Problem details:
Which lines of the data include the string "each"? List them all.

Supplied data:

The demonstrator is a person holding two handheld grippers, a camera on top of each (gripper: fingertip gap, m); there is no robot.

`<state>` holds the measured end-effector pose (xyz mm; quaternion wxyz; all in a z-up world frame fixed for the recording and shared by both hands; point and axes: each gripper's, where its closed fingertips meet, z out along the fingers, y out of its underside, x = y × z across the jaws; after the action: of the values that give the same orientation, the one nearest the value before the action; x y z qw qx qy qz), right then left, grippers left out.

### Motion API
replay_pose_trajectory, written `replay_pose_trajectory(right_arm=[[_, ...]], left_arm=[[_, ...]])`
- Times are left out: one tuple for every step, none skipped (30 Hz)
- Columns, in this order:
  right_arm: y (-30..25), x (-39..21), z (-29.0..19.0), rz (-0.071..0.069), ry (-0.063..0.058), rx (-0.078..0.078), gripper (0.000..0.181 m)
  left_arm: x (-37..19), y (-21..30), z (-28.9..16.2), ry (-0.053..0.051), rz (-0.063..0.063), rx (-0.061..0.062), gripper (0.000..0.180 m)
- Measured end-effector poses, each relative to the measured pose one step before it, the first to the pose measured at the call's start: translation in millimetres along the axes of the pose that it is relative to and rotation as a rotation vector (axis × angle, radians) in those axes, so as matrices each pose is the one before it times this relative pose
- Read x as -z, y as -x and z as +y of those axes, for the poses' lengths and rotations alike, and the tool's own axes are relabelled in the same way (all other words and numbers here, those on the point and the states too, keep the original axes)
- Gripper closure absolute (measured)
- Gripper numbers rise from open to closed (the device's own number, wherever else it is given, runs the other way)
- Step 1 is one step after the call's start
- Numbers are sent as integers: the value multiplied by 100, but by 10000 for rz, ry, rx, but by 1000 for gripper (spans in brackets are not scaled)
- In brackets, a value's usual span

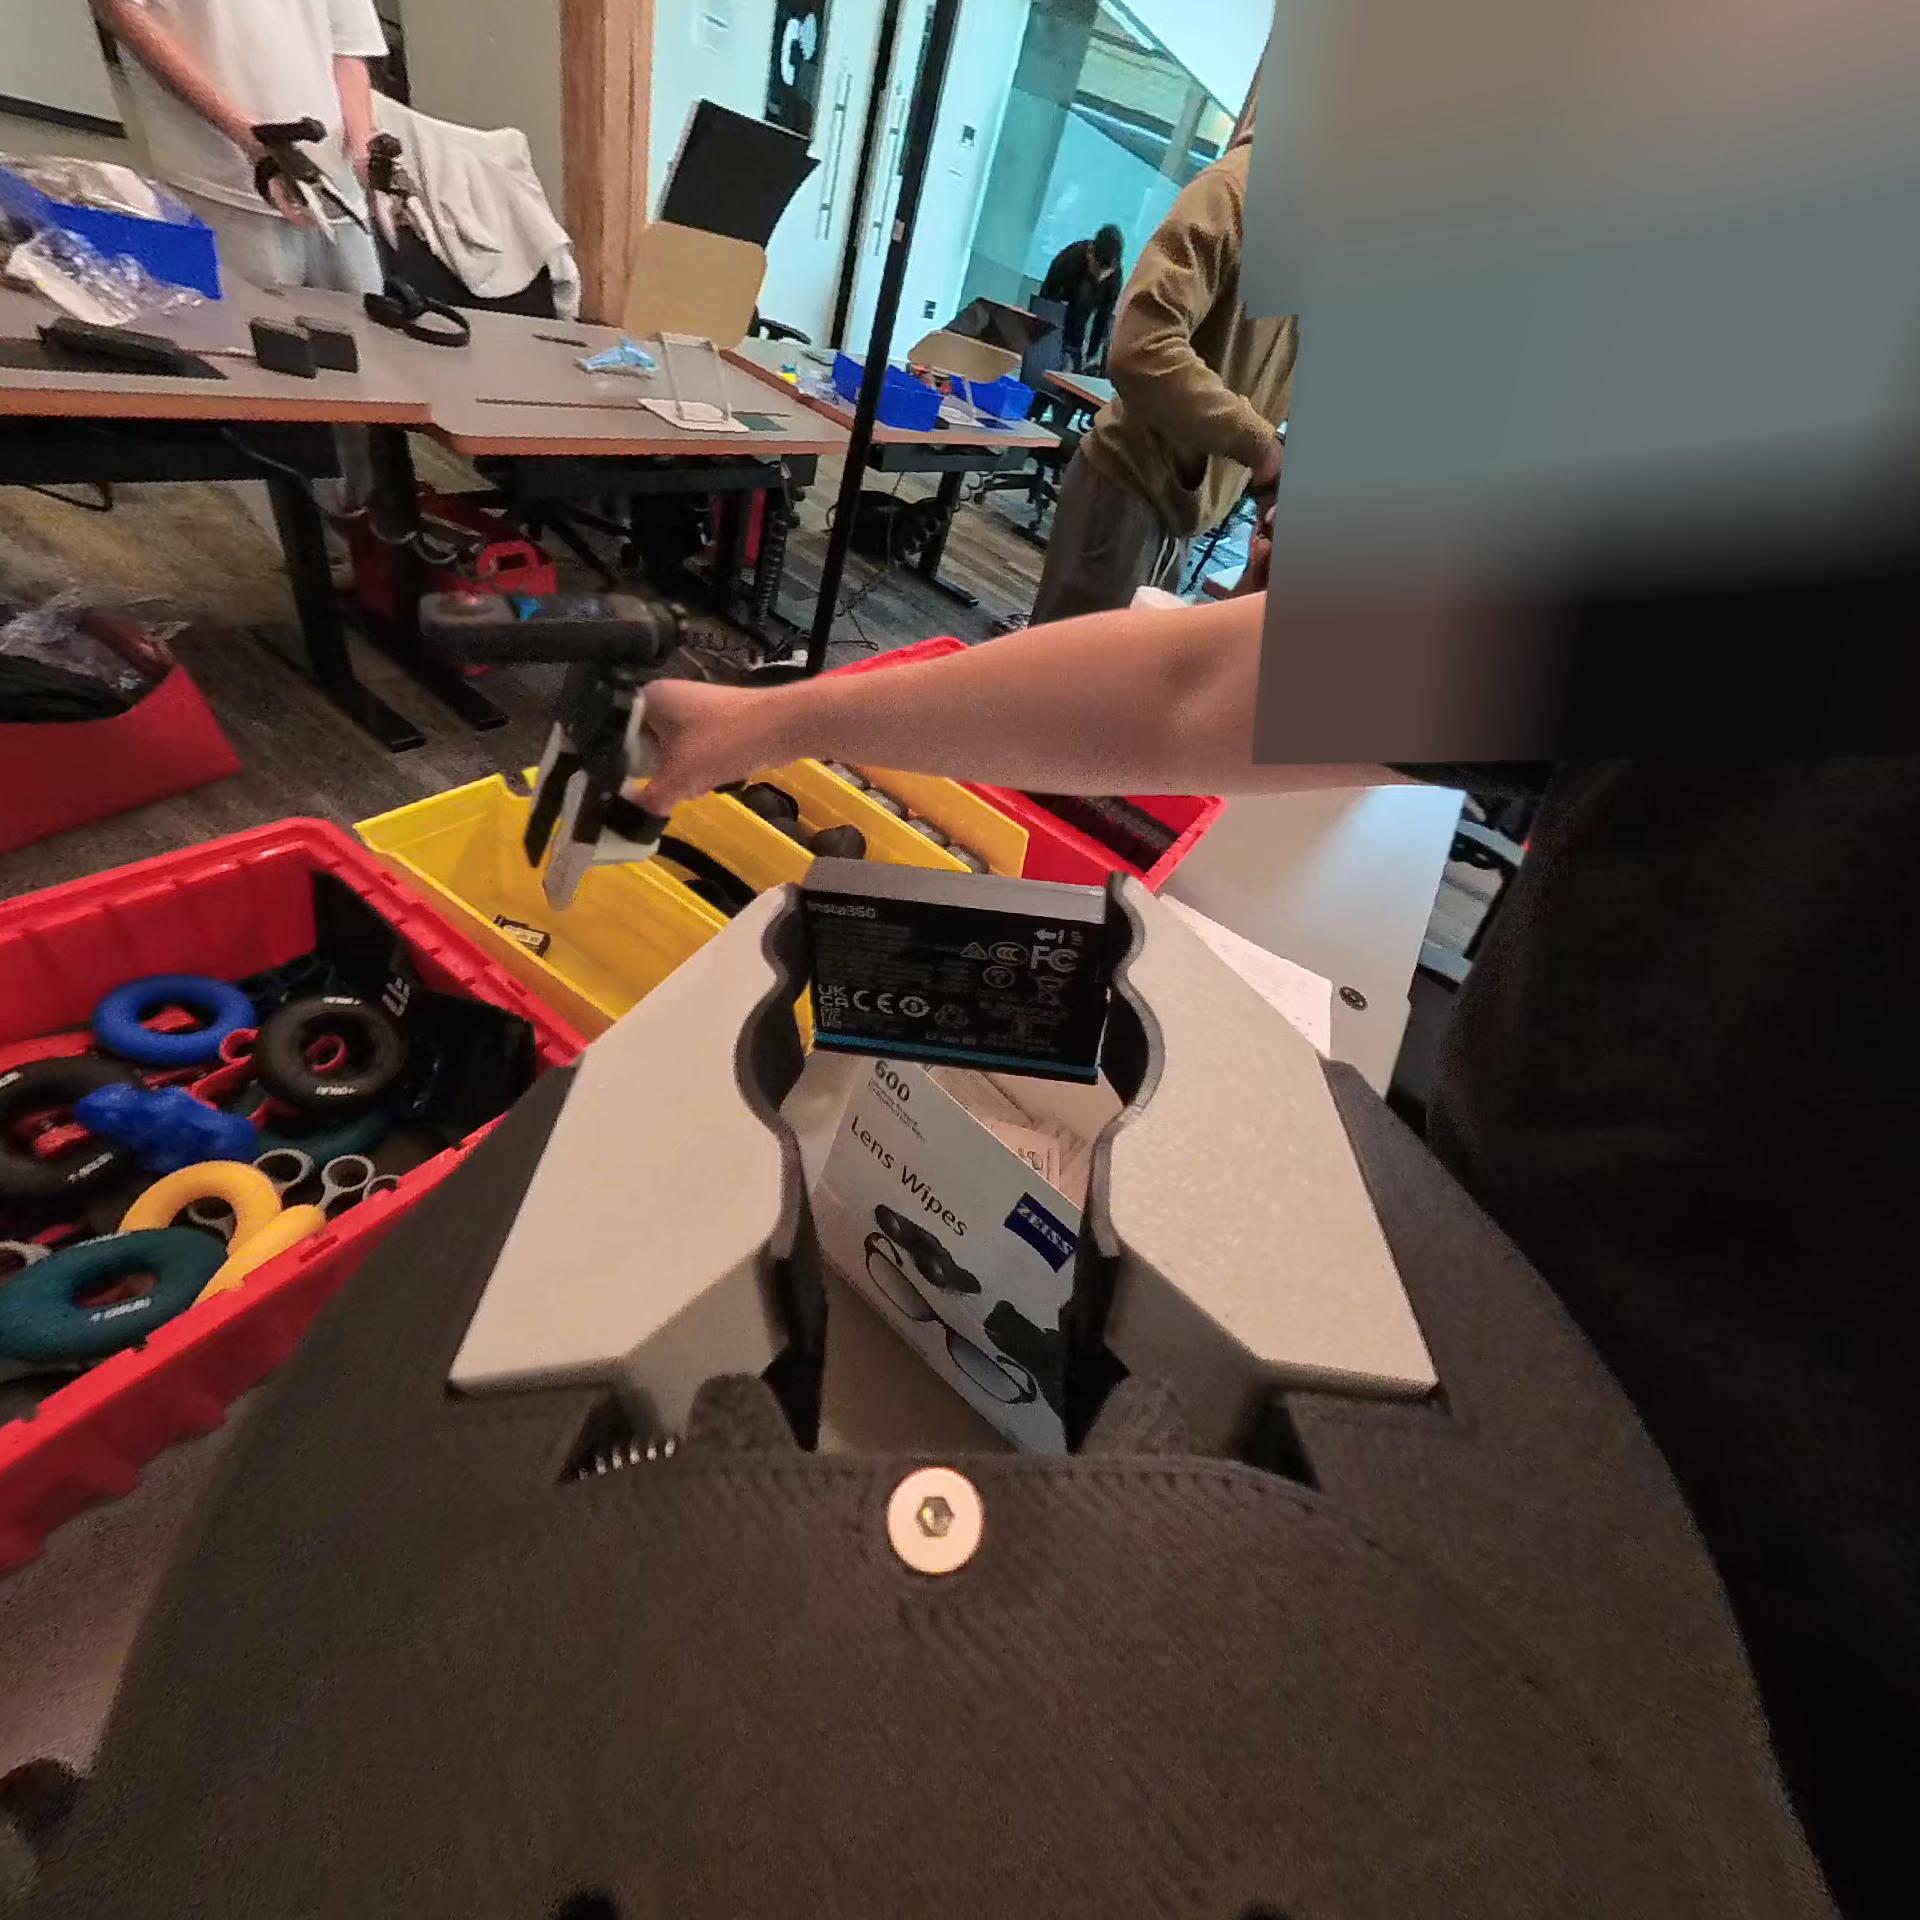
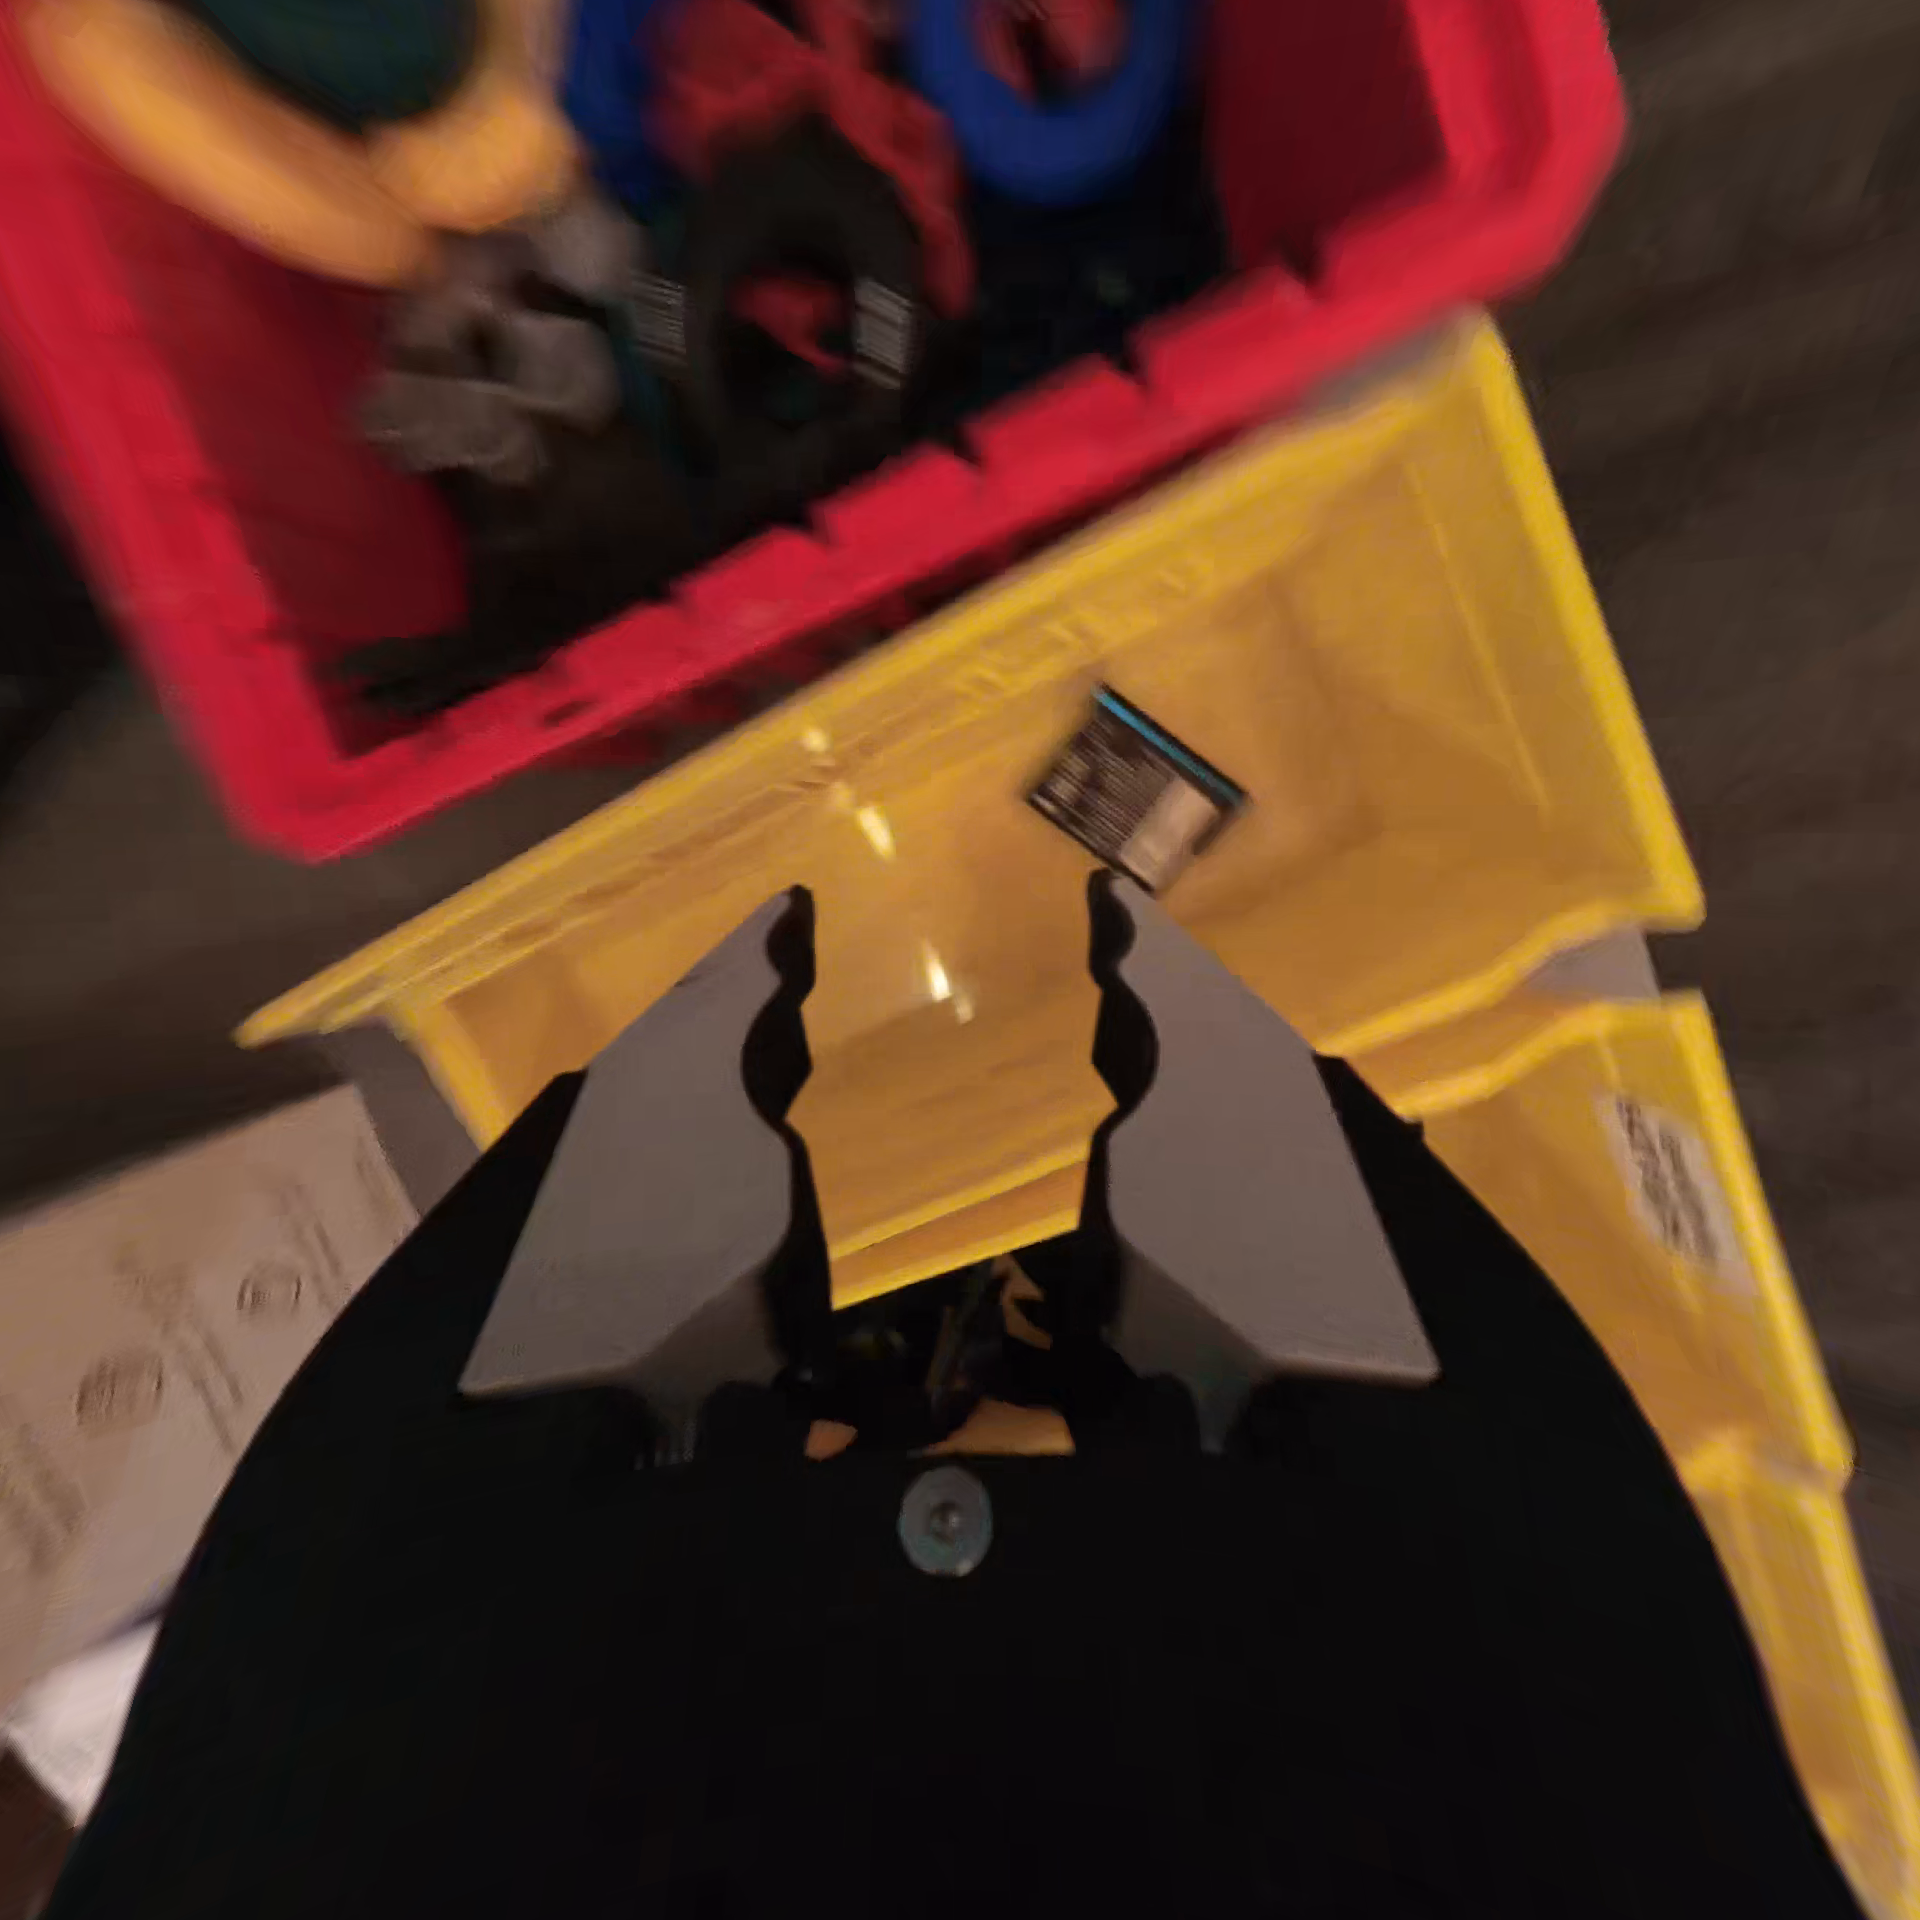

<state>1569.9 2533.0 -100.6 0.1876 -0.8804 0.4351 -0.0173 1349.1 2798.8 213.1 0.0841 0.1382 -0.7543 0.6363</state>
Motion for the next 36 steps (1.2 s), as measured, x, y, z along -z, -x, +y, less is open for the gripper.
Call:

Answer box:
The demonstrator is a person holding two handheld grippers, a camera on top of each (gripper: fingertip gap, m); there is no robot.
`<state>` holds the measured end-effector pose (xyz mm; quaternion wxyz; all in a z-up world frame fixed for the recording and shared by both hands; point and axes: each gripper's, where its closed fingertips meet, z out along the fingers, y out of its underside, x = y × z across the jaws; after the action: of the values that give the same orientation, the one nearest the value before the action; x y z qw qx qy qz), right then left, grippers left out.
- Measured end-effector poses, each relative to the measured pose one step before it, the first to the pose measured at the call's start: translation in millimetres along the axes of the pose that it is relative to and rotation as a rotation vector (axis × angle, radians) in those axes, so as matrices each pose is the one before it times this relative pose

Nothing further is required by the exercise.